For instance, if your friend calls you in the morning to go out to lunch with her and all you can think about is “Do they have “safe” foods there? But I already planned out my meals and snacks for the day to equal XXX calories! I would have to run XXX amount of miles to work that meal off. No no, I don’t think I should go, it’s too stressful, etc.” instead of being excited to see your friend and eating good food, that’s a problem. Another instance may look a little like this: You went to bed late, but you force yourself to get up early in order to get your work out in even though you know your body would have been better off resting. Can you start to see what I’m getting at?

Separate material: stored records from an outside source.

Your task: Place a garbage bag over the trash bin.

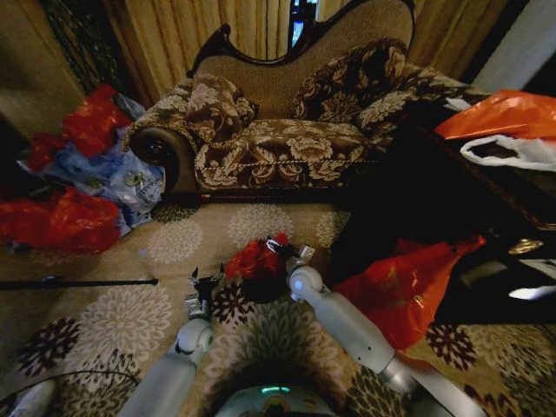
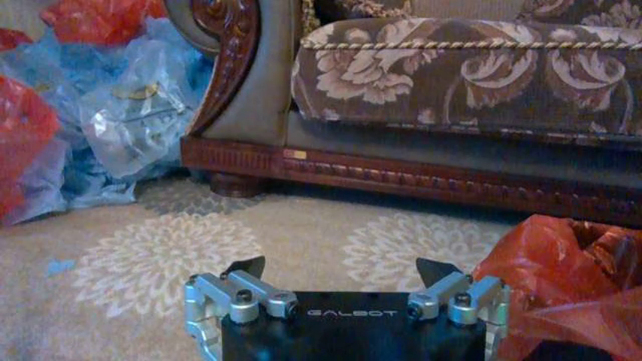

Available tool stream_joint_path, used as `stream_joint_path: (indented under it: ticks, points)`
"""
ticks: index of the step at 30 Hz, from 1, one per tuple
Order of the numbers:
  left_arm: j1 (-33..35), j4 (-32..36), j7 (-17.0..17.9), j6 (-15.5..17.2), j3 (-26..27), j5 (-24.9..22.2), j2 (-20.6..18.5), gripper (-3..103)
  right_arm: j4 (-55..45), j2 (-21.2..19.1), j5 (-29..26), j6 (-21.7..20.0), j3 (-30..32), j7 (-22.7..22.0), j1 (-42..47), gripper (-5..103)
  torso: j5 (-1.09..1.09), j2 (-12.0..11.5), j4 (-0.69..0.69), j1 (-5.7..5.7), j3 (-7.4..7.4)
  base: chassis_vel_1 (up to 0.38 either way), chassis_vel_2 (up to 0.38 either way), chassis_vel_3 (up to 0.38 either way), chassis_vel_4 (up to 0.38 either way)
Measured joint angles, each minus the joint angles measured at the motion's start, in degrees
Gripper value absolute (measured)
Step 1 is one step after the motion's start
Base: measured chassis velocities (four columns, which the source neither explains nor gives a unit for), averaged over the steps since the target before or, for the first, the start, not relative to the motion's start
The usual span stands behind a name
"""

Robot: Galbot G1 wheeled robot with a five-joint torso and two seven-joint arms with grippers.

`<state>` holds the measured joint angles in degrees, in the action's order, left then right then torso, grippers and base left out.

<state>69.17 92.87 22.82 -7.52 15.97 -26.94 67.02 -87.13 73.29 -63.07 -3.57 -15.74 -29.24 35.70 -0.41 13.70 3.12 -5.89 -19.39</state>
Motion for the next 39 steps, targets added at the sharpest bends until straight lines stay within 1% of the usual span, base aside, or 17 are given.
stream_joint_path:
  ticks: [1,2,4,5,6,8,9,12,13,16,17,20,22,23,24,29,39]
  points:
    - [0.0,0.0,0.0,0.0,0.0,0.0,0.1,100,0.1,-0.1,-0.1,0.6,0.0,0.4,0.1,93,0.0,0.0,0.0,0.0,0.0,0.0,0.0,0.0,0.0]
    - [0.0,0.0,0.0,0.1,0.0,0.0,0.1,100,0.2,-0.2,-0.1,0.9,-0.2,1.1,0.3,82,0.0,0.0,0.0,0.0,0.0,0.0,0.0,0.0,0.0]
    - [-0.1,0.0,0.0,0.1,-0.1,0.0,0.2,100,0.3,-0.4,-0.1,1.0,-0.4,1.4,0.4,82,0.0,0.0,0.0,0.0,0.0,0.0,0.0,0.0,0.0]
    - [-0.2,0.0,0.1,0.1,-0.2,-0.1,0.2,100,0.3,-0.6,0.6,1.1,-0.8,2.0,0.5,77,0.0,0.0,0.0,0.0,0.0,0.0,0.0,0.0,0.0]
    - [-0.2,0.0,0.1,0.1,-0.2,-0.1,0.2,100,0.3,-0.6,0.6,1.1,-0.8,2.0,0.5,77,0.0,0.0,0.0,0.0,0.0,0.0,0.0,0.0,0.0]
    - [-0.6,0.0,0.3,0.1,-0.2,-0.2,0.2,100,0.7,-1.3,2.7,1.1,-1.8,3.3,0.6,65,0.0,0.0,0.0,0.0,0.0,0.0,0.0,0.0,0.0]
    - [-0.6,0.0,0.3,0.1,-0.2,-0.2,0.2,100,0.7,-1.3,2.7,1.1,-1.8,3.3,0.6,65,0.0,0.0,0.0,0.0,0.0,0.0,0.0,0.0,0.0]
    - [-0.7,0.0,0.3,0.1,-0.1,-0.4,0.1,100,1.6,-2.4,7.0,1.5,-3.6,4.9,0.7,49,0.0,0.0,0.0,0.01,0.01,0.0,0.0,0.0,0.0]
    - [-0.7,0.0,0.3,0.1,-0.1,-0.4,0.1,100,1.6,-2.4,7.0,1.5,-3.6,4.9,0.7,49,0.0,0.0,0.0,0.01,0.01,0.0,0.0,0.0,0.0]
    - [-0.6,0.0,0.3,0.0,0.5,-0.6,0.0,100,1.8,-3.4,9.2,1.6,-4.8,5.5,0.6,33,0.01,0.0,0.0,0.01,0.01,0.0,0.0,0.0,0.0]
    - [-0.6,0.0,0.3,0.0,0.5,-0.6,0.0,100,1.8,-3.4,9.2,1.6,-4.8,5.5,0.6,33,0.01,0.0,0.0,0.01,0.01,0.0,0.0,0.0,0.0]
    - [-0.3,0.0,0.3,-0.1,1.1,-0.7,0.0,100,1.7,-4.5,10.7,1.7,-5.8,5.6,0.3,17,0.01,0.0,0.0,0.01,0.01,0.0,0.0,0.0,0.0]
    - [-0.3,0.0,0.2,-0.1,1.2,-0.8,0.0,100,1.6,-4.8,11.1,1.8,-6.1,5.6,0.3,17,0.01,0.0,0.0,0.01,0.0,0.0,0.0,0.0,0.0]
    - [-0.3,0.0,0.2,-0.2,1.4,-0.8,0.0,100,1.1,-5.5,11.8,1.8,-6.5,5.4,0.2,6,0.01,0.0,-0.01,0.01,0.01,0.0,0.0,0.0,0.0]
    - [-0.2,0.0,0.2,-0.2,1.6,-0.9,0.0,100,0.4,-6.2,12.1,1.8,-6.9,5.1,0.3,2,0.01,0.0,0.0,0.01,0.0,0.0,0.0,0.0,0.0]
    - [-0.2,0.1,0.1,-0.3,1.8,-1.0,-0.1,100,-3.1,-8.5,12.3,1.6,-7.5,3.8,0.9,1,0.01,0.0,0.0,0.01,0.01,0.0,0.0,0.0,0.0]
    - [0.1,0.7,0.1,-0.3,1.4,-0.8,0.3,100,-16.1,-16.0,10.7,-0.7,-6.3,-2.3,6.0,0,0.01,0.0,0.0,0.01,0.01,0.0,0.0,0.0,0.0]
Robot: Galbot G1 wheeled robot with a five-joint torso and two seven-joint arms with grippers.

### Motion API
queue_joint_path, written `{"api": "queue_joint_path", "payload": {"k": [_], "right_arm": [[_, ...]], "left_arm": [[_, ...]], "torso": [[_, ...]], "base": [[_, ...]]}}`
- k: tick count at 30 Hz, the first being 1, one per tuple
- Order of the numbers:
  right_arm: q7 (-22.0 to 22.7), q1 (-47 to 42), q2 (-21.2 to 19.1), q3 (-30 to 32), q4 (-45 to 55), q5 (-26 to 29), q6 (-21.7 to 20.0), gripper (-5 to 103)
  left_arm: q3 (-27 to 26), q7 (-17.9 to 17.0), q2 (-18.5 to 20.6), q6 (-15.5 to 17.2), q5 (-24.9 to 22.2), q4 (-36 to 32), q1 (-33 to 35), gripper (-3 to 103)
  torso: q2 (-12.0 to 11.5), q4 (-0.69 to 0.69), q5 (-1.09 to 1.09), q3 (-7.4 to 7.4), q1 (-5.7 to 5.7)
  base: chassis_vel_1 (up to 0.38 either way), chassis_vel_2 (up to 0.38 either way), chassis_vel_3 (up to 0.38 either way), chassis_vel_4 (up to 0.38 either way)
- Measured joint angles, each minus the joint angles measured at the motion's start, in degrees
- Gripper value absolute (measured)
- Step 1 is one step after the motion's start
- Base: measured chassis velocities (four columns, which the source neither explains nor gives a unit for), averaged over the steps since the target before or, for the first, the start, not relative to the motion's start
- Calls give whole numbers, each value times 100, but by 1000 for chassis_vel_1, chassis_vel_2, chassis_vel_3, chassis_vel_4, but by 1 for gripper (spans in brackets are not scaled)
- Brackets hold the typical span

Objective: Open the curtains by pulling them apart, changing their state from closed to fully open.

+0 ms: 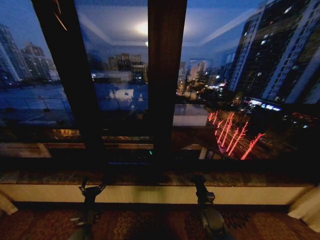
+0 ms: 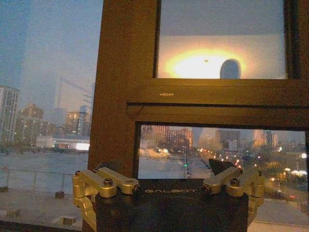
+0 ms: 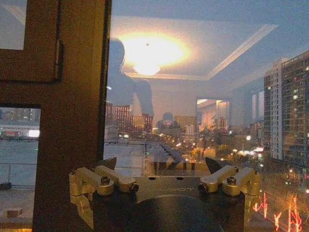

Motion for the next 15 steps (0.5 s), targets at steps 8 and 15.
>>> {"api": "queue_joint_path", "payload": {"k": [8, 15], "right_arm": [[0, 0, -1, 2, 0, 0, 0, 100], [0, 0, -1, 2, 0, 0, 0, 100]], "left_arm": [[3, 1, -1, 0, -1, 0, 0, 100], [3, 3, -1, 0, -1, 0, 0, 100]], "torso": [[0, 0, -3, 0, 0], [1, 0, -2, 0, -1]], "base": [[24, -127, -32, 117], [125, -217, -126, 234]]}}
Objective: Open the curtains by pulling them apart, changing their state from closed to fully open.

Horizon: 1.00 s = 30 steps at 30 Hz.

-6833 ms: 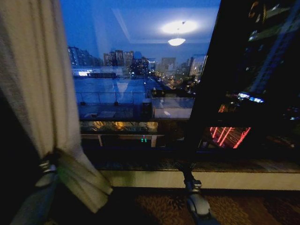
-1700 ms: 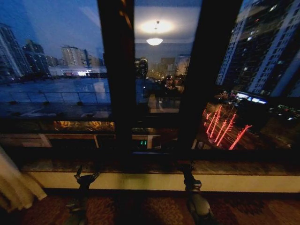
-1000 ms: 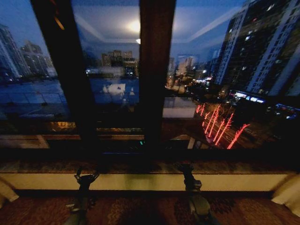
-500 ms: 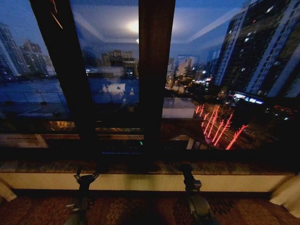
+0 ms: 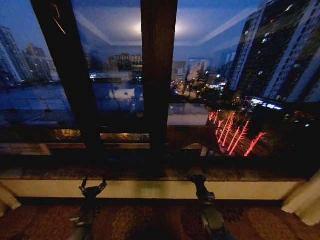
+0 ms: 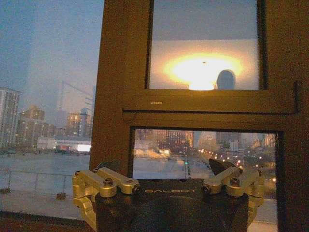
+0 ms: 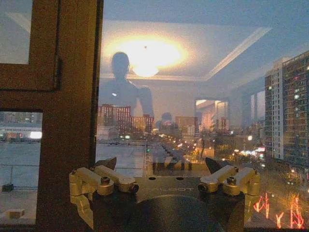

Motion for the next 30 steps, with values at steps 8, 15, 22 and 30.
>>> {"api": "queue_joint_path", "payload": {"k": [8, 15, 22, 30], "right_arm": [[0, 0, 0, 0, 0, 0, 0, 100], [0, 0, 0, 1, 0, 0, 0, 100], [0, 0, 0, 0, 0, 0, 0, 100], [0, 0, 0, 0, 0, 0, 0, 100]], "left_arm": [[0, 1, 0, 0, 0, 0, 0, 100], [1, 1, 0, 0, 0, 0, 1, 100], [0, 1, 0, 0, 0, 0, 0, 100], [0, 1, 0, 0, 0, 0, 0, 100]], "torso": [[-1, 0, 0, 0, 1], [3, 0, -3, -2, -3], [1, 0, 1, 1, 1], [-2, 1, 1, 2, 3]], "base": [[230, -317, -246, 324], [356, -354, -369, 349], [384, -367, -378, 368], [312, -341, -327, 345]]}}
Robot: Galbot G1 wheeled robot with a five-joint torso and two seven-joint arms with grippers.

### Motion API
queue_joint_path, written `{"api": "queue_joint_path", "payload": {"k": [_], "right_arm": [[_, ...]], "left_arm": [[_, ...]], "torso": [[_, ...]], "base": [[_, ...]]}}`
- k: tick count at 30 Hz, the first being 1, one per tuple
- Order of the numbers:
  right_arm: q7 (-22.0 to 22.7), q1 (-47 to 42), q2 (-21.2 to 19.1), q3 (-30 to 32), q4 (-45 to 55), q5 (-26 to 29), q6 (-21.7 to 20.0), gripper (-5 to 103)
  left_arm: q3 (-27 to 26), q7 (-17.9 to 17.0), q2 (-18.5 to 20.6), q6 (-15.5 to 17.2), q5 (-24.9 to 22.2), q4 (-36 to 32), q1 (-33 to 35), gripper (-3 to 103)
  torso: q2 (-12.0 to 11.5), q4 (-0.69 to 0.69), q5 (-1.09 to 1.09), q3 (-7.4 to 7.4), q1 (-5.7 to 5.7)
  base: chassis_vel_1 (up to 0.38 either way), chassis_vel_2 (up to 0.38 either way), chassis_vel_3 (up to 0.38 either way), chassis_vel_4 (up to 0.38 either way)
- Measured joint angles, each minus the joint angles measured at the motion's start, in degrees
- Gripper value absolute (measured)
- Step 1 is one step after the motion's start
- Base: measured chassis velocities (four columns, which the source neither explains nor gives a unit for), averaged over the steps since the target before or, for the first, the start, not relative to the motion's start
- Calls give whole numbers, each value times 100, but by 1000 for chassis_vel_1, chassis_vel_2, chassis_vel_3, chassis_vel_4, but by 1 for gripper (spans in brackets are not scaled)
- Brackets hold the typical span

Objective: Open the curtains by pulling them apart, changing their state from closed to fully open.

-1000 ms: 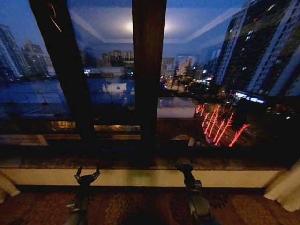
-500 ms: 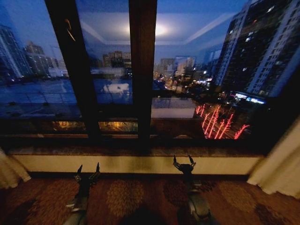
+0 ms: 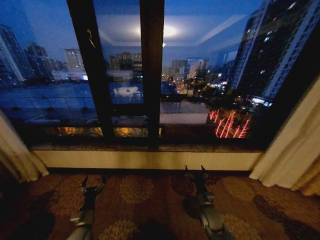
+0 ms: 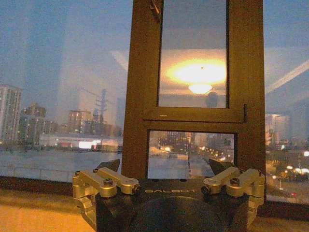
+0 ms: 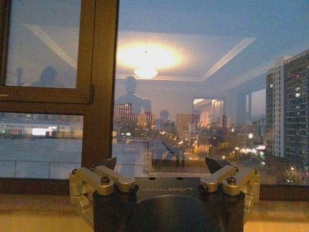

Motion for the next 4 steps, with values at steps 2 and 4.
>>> {"api": "queue_joint_path", "payload": {"k": [2, 4], "right_arm": [[0, -1, 0, 0, 0, 0, 0, 100], [0, -2, 0, 1, 0, 0, 0, 100]], "left_arm": [[1, 0, -1, 0, 0, 0, 1, 100], [0, 0, -1, -1, 0, -2, 1, 100]], "torso": [[3, -2, -6, -4, -7], [8, -2, 4, -6, -11]], "base": [[342, -335, -332, 313], [287, -289, -300, 216]]}}
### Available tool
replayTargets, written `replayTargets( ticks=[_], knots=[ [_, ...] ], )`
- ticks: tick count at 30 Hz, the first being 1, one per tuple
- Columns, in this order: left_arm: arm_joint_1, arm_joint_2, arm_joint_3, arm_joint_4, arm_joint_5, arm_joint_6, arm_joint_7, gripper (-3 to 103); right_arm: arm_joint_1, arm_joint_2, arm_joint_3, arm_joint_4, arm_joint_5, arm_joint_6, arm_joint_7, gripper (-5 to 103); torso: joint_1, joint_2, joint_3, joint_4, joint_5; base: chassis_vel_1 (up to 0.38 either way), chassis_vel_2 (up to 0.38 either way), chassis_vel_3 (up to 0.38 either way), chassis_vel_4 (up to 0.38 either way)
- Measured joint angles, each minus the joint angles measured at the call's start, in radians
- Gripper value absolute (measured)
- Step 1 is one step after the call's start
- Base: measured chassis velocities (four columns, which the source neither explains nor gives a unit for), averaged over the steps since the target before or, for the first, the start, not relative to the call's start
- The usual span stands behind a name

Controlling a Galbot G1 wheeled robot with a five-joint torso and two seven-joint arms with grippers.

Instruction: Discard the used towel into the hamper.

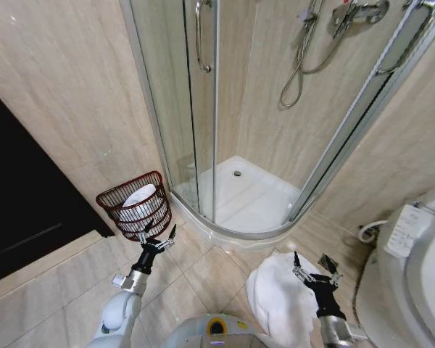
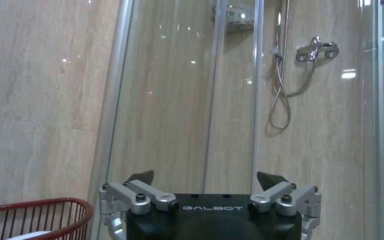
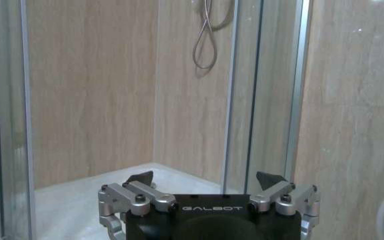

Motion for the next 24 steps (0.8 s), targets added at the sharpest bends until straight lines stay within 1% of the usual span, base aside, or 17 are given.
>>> replayTargets(
  ticks=[24],
  knots=[
    [0.000, 0.000, 0.000, 0.000, 0.000, 0.000, 0.000, 100, 0.000, 0.000, 0.000, 0.000, 0.000, 0.000, 0.000, 100, 0.000, 0.000, 0.000, 0.0000, 0.0000, 0.000, 0.000, 0.000, 0.000]
  ],
)
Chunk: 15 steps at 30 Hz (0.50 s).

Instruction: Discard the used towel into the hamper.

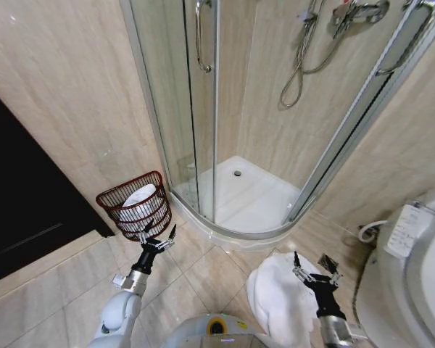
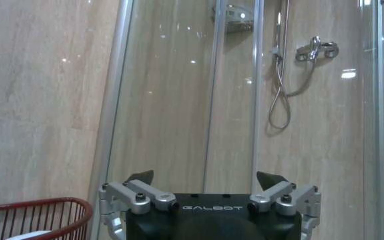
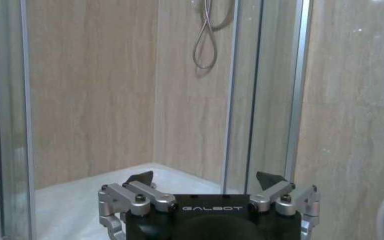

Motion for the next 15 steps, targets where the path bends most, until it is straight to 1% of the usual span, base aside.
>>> replayTargets(
  ticks=[15],
  knots=[
    [0.000, 0.000, 0.000, 0.000, 0.000, 0.000, 0.000, 100, 0.000, 0.000, 0.000, 0.000, 0.000, 0.000, 0.000, 100, 0.000, 0.000, 0.000, 0.0000, 0.0000, 0.000, 0.000, 0.000, 0.000]
  ],
)
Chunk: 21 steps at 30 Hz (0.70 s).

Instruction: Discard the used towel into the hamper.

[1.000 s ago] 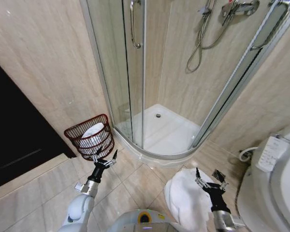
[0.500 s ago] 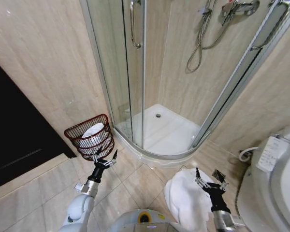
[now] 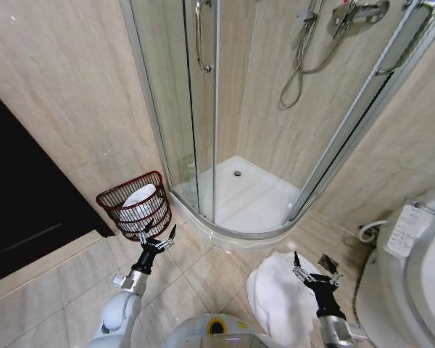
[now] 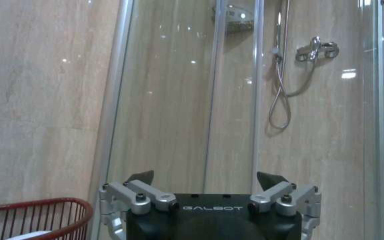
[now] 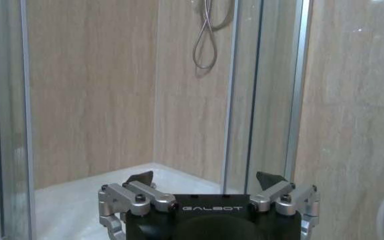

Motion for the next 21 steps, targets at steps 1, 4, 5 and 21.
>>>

Sometimes it can be difficult to recognize an eating disorder, but if you are interested in more information, NEDA, the National Eating Disorders Association has some great information about specific eating disorders which you can find here. It also has a page to help you find treatment which you can find here. There are numerous places that you can go for help like trusted teachers, parents, leaders, friends, or me. Even if you are not necessarily struggling with an eating disorder, but feel restricted, scared of food, and/or stuck in the rut of dieting, please reach out.

All I can say is that being free from my eating disorder and all my dieting has brought more joy and satisfaction to my life than I thought was possible. Life is meant to have some spontaneity and freedom. Eating disorders keep you behind bars (metaphorically) and when you can finally let go, you will experience a whole new life. Go enjoy a night out with your friends or to the lake and have a BBQ with all the hamburgers and hot dogs you can eat. There is SOOOO much more to life than worrying about what you eat and how you look. I promise. And despite a difficult journey, I can now say that I love MY body (most days, I’m human), and I definitely love MY food. You can too.